A patient may instead choose to use an insulin pump, a small electronic device that delivers a continuous infusion of insulin through a catheter the patient places under the skin and changes every 2 to 3 days.
“The pump delivers (basal) insulin throughout the day,” Dr. Jastreboff says. “Also, the patient inputs information into the pump throughout the day with regard to how much and what he or she will eat, so the pump can give him or her extra (bolus) insulin for the food when the patient eats.
In addition to using an insulin pump, some patients with Type 1 diabetes use a continuous glucose monitor device. That both checks blood sugar intermittently throughout the day and measures sugar in the patient’s tissue continuously.
Patients who have milder or earlier cases of Type 2 diabetes may manage the condition with dietary and lifestyle intervention, including physical activity. As the duration and severity of Type 2 diabetes increases, medications are used—some in pill form and some injectable.
“These can sensitize you to using insulin better or they can help you secrete more insulin,” Dr. Jastreboff says. As the disease progresses, some diabetics also need to take insulin.
Some cases of Type 2 diabetes can go into remission through weight loss with dietary and lifestyle intervention, anti-obesity medications as well as endoscopic procedures and bariatric surgery for weight loss.
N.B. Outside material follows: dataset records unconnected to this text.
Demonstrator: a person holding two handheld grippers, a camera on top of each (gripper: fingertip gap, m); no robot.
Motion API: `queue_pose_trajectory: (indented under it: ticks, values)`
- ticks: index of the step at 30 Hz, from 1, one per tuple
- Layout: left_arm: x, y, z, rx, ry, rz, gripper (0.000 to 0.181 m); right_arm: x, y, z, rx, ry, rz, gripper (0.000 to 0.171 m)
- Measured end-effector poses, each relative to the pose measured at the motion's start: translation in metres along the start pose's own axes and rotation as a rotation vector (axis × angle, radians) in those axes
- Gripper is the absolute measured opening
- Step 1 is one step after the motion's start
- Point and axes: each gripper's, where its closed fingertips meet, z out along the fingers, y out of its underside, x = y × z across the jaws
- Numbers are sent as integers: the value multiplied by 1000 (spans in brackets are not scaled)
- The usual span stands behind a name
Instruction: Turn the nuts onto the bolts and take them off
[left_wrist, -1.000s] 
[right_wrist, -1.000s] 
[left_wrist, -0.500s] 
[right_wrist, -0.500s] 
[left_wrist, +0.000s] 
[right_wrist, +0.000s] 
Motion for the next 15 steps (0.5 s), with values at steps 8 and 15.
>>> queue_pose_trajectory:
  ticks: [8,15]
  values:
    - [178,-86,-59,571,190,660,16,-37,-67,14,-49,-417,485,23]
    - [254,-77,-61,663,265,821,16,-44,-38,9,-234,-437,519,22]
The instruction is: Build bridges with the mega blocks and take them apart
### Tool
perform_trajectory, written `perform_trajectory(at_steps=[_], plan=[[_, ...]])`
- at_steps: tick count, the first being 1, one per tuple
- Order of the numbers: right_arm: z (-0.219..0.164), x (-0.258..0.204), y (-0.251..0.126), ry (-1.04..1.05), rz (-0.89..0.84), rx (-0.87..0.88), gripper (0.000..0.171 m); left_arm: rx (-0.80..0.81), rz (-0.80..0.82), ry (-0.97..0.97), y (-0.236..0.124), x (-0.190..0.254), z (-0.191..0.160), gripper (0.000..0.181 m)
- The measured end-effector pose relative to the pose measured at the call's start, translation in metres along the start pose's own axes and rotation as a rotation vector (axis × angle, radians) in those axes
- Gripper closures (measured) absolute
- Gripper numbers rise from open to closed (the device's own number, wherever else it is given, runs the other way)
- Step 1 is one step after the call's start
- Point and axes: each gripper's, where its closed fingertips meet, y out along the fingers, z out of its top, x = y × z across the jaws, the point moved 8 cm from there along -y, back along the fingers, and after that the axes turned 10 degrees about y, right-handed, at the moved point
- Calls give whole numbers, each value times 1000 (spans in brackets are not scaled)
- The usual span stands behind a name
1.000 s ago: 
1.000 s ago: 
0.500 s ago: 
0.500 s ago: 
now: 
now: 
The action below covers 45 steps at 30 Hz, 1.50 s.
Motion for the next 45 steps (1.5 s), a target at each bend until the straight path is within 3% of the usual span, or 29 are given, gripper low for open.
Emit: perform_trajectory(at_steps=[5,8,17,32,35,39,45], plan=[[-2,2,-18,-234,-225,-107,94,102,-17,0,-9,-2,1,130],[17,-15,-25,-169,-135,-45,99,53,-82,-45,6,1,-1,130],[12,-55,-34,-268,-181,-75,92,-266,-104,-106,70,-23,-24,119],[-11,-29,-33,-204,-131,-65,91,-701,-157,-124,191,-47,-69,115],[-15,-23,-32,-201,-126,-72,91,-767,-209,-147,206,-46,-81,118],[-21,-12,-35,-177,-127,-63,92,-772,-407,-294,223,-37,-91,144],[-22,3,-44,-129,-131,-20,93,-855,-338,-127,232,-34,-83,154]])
What makes Yale Medicine’s approach to diabetes unique?
“Yale Medicine is unique in that we treat the whole patient, rather than treating their disease,” says Dr. Jastreboff.
For patients with obesity or Type 2 diabetes, which may improve with weight loss, Yale Medicine is developing a comprehensive weight management program, including all available interventions clinically proven to help people lose weight including dietary and lifestyle interventions, group and individual coaching, behavioral health support, Food and Drug Administration–approved anti-obesity medications, and endoscopic procedures such as gastric balloon and bariatric surgery.